Product Description
Having charmed readers on digit continents with Balzac and the Little Asiatic Seamstress, Dai Sijie today produces a rapturous and noisy impinging of East and West, a new most the imagine of fuck and the fuck of dreams. Fresh from 11 eld in town studying Freud, scholarly Mr. Muo returns to China to distribute the philosophy of psychoanalysis. His info determine is to liberated his college truelove from prison. To do so he has to intend on the beatific lateral of the bloody Judge Di, and to fulfill that he staleness wage the determine with a virgin maiden.
This haw establish arduous in a China that has embraced Hesperian sexed mores along with capitalism–especially since Muo, patch indisputably a romantic, is no ladies’ man. Tender, laugh-out-loud funny, and unexpectedly wise, Mr. Muo’s Travelling Couch introduces a hero as endearingly incompetent as Inspector Clouseau and as courageous as Don Quixote.

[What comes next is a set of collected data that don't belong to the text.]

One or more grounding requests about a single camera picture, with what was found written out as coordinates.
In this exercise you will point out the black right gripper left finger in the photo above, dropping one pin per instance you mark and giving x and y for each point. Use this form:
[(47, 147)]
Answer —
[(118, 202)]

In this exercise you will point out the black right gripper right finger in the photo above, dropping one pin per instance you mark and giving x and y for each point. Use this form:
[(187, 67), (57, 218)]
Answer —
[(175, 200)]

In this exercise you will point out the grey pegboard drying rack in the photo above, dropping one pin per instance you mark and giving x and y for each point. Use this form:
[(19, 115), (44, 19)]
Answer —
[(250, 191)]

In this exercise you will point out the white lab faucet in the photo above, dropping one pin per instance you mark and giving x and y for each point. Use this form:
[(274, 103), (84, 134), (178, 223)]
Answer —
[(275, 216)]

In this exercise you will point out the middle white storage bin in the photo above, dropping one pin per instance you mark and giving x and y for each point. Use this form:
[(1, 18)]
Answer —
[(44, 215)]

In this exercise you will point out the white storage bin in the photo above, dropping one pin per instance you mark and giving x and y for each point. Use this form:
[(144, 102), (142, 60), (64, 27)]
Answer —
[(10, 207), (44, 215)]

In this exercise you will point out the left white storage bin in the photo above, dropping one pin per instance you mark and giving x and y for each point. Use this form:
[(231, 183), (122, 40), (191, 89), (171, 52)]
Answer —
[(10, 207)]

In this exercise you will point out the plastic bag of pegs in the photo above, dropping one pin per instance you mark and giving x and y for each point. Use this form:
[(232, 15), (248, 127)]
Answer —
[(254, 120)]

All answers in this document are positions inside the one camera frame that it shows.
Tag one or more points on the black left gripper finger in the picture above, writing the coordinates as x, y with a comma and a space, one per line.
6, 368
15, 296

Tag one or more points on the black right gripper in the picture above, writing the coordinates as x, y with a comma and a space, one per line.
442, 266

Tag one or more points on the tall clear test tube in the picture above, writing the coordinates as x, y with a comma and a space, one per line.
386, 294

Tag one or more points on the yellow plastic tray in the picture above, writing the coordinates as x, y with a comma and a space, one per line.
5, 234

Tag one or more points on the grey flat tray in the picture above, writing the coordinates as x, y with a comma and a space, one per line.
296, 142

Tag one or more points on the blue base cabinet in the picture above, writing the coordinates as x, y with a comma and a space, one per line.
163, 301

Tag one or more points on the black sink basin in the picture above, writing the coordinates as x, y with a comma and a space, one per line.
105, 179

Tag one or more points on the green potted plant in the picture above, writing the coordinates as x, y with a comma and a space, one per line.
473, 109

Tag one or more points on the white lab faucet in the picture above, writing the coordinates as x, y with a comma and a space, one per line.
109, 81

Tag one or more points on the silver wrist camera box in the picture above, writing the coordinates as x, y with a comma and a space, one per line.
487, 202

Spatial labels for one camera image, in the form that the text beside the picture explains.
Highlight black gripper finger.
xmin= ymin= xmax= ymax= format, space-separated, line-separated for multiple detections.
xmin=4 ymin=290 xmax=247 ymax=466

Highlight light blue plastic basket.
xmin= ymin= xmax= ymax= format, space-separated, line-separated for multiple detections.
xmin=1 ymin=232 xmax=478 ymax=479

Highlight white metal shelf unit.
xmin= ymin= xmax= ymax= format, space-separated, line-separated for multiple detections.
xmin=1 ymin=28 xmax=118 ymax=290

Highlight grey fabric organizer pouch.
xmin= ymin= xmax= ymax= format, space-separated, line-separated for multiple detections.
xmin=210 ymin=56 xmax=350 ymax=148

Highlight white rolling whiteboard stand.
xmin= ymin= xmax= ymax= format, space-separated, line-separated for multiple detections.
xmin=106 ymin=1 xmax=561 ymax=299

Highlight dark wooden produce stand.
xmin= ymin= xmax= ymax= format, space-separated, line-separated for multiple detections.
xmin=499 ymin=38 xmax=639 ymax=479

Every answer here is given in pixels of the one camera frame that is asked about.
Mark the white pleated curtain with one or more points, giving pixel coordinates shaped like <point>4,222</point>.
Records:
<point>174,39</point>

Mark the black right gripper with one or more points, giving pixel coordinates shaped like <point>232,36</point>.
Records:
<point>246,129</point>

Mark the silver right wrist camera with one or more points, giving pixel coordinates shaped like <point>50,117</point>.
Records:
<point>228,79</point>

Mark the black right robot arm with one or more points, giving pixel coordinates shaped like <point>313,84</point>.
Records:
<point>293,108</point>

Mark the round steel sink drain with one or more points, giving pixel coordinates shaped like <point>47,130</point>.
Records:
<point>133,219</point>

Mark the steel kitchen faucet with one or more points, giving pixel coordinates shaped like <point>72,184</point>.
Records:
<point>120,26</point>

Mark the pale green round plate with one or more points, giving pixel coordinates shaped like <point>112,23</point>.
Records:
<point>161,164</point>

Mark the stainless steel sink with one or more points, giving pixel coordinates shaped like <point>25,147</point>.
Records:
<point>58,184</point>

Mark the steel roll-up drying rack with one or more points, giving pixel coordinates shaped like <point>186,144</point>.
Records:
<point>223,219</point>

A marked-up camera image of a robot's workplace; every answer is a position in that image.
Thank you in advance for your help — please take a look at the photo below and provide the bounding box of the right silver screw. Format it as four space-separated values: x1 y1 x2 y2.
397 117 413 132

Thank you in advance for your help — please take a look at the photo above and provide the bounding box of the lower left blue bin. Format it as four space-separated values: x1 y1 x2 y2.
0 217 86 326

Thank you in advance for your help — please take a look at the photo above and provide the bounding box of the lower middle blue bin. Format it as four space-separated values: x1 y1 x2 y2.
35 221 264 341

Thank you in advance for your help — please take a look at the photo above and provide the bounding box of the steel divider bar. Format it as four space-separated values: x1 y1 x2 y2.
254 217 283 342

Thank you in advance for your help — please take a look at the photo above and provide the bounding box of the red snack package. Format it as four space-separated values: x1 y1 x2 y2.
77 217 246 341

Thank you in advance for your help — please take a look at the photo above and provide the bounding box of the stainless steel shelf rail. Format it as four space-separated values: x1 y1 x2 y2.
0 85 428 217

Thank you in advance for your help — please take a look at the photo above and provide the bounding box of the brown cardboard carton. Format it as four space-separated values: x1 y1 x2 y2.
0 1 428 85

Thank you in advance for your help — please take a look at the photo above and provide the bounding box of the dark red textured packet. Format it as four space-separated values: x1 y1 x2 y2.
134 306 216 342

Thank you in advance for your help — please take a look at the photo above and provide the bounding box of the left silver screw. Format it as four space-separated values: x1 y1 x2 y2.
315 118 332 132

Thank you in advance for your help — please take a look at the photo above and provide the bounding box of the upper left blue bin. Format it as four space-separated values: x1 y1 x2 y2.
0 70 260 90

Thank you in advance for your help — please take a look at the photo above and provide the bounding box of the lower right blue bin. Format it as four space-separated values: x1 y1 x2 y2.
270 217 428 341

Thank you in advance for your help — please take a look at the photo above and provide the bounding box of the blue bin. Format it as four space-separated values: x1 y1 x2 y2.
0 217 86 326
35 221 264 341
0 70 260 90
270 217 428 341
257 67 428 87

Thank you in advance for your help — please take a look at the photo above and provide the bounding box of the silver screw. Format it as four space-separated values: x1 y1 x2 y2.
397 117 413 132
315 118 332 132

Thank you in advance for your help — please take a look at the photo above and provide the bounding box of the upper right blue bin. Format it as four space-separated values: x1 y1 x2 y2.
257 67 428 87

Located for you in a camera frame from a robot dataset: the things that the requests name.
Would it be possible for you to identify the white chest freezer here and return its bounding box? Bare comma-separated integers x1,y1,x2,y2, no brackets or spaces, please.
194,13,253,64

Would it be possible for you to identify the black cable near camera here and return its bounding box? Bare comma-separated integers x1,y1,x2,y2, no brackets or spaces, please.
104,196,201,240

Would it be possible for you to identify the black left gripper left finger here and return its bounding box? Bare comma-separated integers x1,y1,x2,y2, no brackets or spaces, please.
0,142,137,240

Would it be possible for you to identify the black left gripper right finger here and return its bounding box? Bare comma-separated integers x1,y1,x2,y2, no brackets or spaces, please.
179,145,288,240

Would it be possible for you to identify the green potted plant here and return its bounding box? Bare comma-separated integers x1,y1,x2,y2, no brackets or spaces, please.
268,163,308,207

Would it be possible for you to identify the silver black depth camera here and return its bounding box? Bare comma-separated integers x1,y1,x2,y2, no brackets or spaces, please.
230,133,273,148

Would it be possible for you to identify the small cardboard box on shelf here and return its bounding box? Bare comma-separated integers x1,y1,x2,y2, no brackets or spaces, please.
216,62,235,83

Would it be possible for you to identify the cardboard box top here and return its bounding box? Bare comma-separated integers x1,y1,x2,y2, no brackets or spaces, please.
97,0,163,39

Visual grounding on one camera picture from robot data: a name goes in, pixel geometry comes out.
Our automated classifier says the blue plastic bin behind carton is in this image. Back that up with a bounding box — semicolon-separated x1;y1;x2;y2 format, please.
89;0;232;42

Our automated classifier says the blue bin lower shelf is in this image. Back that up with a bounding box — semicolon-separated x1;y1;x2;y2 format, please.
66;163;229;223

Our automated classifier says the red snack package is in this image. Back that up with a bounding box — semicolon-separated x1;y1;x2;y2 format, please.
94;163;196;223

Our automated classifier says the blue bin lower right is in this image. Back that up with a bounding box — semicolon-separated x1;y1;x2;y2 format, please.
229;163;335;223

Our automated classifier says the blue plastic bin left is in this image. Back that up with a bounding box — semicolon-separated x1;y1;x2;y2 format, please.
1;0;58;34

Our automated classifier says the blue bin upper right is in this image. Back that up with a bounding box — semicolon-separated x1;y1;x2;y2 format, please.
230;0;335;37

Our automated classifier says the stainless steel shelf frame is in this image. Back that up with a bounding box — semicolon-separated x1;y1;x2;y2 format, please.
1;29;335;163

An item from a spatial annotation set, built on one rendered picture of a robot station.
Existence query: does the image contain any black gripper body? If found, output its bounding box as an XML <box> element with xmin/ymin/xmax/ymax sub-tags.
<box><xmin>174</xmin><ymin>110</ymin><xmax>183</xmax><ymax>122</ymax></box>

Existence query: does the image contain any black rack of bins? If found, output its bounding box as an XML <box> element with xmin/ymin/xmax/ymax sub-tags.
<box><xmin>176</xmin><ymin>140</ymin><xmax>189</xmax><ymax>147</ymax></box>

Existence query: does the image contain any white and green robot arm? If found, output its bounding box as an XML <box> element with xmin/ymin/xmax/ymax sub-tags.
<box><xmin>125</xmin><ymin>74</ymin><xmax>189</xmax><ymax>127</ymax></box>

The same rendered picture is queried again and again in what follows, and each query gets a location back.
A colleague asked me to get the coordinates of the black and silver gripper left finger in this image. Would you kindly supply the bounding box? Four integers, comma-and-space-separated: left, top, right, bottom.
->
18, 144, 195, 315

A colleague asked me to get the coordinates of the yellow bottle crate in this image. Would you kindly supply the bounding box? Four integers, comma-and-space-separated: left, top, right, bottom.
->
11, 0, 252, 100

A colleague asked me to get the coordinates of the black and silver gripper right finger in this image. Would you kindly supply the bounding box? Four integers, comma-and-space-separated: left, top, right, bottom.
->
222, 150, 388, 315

Mr. Muo’s Travelling Couch








I have no idea what this book is all about. Completely unintelligible. The other reviews seem to have been written about some other novel. Skip it!
Rating: 2 / 5
I found the story from cover to cover charming. Mr. Muo is delightfully naive – a true everyman hero.
Rating: 5 / 5
This was one of the strangest books I have read. The Virgin’s Dilemma could have been an alternate title. If you don’t mind most of the book having to do with a very out of place man, trying to rescue his “virgin” sweetie form jail, while wrestling with his virginity and asking about the virginity of various young women he meets, this is the book for you.
Rating: 3 / 5
I listened to Dai Sijie’s first book, Balzac and the Little Chinese Seamstress, on tape and while it was good, I often found it unbearably bleak. In this second book, we get a new look at China through the eyes of Mr. Muo, who has been living in France for quite a while and who is a rather unlikely devotee Freudian psychoanalytic theories. As we travel along with him, we get to experience many of the changes that the revival of capitalism are inspiring in Chinese culture, and we also get a glimpse of how things may never change no matter where you are. This book is lighter than Mr. Sijie’s first one, with a sense of unselfconcious, self mocking that invites the reader to laugh at the unlikely but somehow never quite unexpected predicaments that Mr. Muo finds himself in as he tries to be the hero, and somehow always ends up as the jester instead.
I would recommend this book without hesitation to anyone who enjoys really excellent character driven stories. The narration is not always straightforward, and there is a sometimes dizzying array of supporting characters, but I dare you to read it and try not to laugh out loud.
Rating: 5 / 5
After having read and enjoyed Balzac and the Little Chinese Seamstress, I was eager to gobble up another title from Sijie. Whereas I was immediately drawn into Balzac, I just couldn’t find myself ever getting into the story of Mr. Muo. It just ambled along, with infrequent glimpses of the genius I saw in Balzac. This story never gets off the ground, and the ending was very much a disappointment. Skip this one, read Sijie’s first novel instead.